INSTRUCTIONS FOR THE TASK:
Going through the entries below, count each line that holds "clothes" and give only the total.

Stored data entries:
^^^^^^^^^^^^^^^^
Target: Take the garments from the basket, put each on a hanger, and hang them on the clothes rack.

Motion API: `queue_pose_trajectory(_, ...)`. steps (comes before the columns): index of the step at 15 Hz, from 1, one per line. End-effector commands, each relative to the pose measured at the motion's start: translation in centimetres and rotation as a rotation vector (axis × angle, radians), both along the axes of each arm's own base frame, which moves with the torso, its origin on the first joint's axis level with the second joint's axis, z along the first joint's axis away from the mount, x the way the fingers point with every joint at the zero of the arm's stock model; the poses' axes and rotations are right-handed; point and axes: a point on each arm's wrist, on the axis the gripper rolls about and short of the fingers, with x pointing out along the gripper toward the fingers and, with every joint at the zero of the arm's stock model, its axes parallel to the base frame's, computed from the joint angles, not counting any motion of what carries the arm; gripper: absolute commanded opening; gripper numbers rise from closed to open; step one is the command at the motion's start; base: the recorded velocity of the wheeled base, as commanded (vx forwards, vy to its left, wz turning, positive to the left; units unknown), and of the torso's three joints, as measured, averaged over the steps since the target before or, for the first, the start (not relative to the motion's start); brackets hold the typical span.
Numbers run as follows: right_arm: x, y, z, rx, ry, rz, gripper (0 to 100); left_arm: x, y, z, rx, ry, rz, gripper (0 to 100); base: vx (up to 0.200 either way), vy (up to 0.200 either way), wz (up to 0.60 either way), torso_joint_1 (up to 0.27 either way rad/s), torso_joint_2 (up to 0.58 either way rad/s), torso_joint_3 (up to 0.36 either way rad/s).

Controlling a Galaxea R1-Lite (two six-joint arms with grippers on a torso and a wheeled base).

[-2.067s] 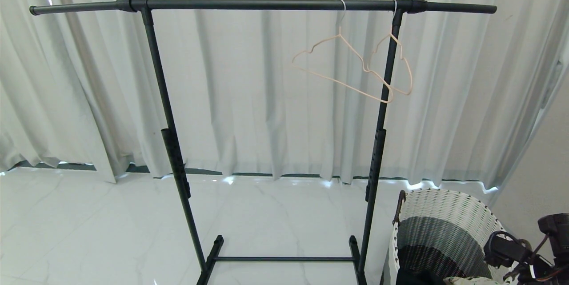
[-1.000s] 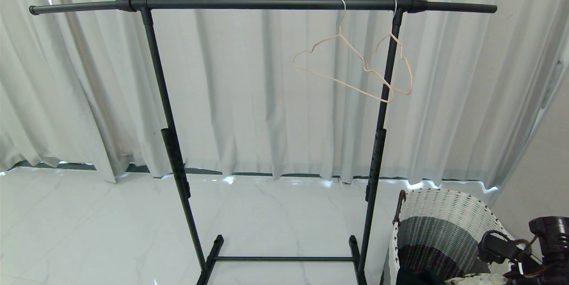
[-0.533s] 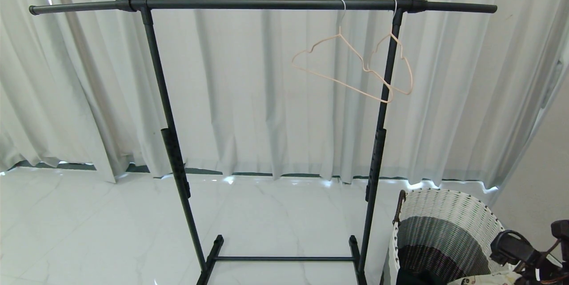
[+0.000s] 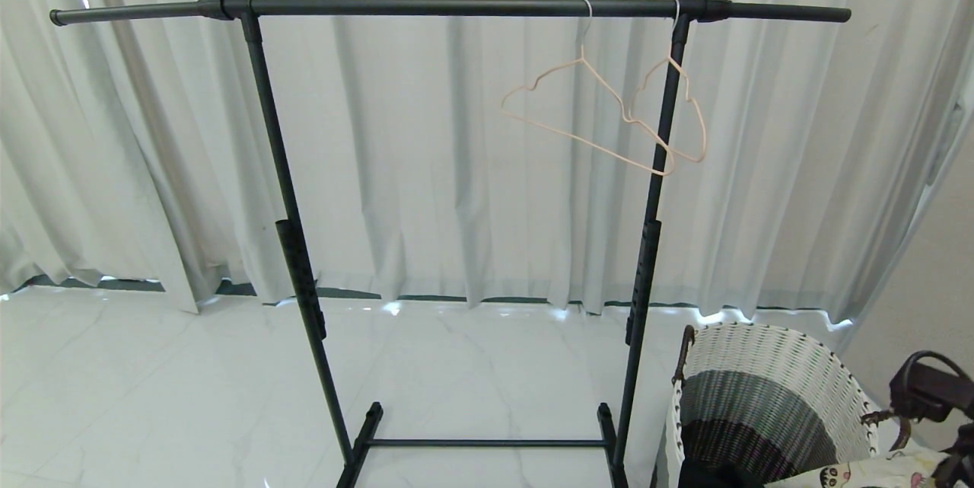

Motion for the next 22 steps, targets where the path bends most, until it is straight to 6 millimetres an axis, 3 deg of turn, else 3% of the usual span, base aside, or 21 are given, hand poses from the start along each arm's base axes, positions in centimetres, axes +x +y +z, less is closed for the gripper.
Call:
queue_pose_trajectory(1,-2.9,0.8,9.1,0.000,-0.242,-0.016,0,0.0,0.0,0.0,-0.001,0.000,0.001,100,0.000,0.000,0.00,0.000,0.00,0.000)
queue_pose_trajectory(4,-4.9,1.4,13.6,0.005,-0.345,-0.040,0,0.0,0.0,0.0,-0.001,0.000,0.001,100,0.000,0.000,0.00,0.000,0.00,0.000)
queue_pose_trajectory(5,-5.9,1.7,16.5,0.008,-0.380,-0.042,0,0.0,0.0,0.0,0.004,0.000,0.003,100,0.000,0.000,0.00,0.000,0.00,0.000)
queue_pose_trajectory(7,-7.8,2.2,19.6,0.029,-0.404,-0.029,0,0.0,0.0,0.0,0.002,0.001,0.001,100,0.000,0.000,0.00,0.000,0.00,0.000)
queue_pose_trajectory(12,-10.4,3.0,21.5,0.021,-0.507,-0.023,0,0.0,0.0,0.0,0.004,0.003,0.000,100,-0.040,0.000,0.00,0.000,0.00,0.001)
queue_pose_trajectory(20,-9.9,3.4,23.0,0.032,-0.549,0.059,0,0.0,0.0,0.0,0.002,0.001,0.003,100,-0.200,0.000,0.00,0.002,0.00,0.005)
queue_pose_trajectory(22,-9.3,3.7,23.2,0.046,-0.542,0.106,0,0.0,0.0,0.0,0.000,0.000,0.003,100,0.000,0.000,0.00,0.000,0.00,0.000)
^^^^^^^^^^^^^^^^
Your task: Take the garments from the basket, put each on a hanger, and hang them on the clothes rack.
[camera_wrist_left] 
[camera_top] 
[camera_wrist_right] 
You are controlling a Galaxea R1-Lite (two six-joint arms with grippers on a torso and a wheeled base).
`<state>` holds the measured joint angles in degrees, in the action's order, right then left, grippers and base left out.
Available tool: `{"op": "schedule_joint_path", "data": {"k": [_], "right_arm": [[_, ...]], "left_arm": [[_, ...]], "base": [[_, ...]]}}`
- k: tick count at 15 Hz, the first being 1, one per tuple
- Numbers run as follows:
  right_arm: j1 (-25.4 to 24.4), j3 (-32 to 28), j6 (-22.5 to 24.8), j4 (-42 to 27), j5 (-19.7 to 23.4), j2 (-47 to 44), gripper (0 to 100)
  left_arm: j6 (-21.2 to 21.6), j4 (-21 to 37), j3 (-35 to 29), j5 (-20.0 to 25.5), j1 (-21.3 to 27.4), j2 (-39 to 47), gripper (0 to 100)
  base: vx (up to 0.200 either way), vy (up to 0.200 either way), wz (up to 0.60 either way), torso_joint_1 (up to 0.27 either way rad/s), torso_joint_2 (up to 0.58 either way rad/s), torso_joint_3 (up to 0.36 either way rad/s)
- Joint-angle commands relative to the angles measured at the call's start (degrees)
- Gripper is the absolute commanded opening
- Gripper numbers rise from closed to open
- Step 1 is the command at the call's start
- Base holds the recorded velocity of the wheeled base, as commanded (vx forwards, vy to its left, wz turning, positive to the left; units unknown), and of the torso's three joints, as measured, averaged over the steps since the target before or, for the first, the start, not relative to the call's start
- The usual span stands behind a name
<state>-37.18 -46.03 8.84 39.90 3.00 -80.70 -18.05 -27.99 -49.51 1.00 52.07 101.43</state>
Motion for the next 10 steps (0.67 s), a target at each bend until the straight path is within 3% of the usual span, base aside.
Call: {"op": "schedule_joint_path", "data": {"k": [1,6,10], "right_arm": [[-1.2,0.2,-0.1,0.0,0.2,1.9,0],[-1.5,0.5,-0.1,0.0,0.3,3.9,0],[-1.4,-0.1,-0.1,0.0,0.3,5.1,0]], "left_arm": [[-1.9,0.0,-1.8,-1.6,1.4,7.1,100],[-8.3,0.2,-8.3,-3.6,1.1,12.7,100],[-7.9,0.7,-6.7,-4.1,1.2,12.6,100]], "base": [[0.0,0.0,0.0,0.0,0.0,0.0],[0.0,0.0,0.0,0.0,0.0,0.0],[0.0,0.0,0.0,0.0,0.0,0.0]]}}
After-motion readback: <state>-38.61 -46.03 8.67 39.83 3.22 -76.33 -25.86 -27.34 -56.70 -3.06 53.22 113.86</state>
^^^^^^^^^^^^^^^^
ANSWER BOX:
2